Le rassemblement a été principalement organisé par le Parti Communiste Sud‑Africain (SACP), allié de longue date du African National Congress (ANC) au pouvoir, et a attiré plusieurs organisations syndicales, civiques et citoyens engagés. Les manifestants ont brandi des pancartes et scandé des slogans condamnant la politique américaine au Venezuela, qu’ils ont qualifiée d’ingérence illégale et de violation de la souveraineté nationale.
Parmi les slogans visibles lors de la manifestation : « Hands Off Venezuela » ; (« Les mains hors du Venezuela ») ; « Free President Maduro Now » ; (« Libérez le président Maduro maintenant ») et « End American Imperialism » (« Fin à l’impérialisme américain »).
Le secrétaire général du SACP, Solly Mapaila, a vivement critiqué les actions de l’administration américaine, affirmant que Washington cherchait à contrôler les importantes réserves pétrolières du Venezuela.
Des militants ont également souligné que la situation vénézuélienne constituait un précédent dangereux, estimant que si une grande puissance pouvait intervenir de cette manière, « demain cela pourrait toucher n’importe quel petit pays ».
Solidarité et convergence des luttes
La protestation ne s’est pas limitée à la seule contestation de l’intervention militaire.
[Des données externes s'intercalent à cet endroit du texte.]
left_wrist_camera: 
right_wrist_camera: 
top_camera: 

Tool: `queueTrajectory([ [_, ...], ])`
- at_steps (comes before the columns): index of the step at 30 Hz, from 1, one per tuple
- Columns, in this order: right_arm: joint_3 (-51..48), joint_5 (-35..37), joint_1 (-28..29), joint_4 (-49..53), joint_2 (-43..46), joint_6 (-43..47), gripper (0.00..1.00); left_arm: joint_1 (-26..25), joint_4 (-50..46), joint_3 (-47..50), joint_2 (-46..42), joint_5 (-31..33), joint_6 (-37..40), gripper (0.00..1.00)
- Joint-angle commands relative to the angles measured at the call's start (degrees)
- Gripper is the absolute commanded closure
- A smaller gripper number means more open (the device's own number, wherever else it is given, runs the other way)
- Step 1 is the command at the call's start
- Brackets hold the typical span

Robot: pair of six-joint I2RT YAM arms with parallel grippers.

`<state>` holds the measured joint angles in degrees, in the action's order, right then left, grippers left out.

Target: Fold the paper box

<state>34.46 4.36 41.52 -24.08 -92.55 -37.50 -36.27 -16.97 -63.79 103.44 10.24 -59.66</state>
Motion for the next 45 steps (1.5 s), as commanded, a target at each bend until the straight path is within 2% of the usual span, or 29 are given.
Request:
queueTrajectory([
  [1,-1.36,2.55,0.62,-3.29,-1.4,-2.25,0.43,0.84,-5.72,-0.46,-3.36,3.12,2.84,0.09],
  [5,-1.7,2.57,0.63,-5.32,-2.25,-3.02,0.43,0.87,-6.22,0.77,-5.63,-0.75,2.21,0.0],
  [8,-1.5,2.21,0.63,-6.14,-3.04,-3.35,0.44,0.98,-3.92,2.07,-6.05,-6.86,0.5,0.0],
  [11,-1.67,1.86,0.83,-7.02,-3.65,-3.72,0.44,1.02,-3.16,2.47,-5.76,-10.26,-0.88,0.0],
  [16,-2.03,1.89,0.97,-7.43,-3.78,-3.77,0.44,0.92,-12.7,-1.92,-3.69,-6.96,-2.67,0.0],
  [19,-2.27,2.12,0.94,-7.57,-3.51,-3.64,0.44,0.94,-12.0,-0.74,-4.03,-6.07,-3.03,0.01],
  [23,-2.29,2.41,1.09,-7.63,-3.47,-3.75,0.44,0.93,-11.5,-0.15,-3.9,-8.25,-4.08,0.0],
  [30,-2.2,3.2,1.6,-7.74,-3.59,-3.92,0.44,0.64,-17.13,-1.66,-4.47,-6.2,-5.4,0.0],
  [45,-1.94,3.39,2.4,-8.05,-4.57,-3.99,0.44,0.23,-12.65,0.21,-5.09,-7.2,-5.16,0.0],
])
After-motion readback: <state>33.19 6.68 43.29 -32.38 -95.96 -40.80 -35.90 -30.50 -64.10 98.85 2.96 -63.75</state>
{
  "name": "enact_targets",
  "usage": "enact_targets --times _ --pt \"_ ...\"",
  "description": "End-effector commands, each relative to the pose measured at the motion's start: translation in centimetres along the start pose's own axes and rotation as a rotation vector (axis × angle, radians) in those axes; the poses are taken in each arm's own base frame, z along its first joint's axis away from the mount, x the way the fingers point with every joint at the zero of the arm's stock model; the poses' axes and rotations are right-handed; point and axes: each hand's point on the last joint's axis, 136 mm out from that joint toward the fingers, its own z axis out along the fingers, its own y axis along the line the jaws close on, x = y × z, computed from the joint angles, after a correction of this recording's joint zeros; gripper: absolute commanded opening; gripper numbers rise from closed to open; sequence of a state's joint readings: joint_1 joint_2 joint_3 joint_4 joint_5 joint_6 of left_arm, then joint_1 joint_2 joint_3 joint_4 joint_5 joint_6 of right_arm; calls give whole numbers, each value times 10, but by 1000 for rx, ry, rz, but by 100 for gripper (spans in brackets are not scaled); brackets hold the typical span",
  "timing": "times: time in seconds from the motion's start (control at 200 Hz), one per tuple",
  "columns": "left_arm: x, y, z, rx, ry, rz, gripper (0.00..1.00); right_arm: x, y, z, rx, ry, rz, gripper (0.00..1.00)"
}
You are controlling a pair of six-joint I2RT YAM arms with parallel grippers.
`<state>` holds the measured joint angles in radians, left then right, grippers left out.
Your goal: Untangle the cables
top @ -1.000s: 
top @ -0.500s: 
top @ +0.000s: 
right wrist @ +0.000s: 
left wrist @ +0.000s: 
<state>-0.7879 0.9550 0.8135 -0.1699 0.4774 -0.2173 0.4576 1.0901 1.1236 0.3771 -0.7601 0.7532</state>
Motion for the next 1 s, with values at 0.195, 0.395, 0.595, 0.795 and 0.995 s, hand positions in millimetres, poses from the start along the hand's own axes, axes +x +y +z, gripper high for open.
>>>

Certains manifestants ont également exprimé leur soutien à des causes connexes, notamment la lutte contre ce qu’ils estiment être une politique étrangère déséquilibrée et agressive. La présence d’activistes pro‑Palestine aux côtés des manifestants vénézuéliens a été remarquée, illustrant une convergence de mouvements solidaires contre ce qu’ils considèrent comme des actions unilatérales dans le monde.
Cette mobilisation populaire intervient dans un contexte de relations diplomatiques tendues entre l’Afrique du Sud et les États‑Unis. Johannesburg avait déjà condamné publiquement la capture de l’ancien président Maduro et appelé à une intervention des Nations Unies pour défendre la souveraineté vénézuélienne. Le président sud‑africain Cyril Ramaphosa a rappelé que son pays reste attaché au respect du droit international et des principes de non‑intervention.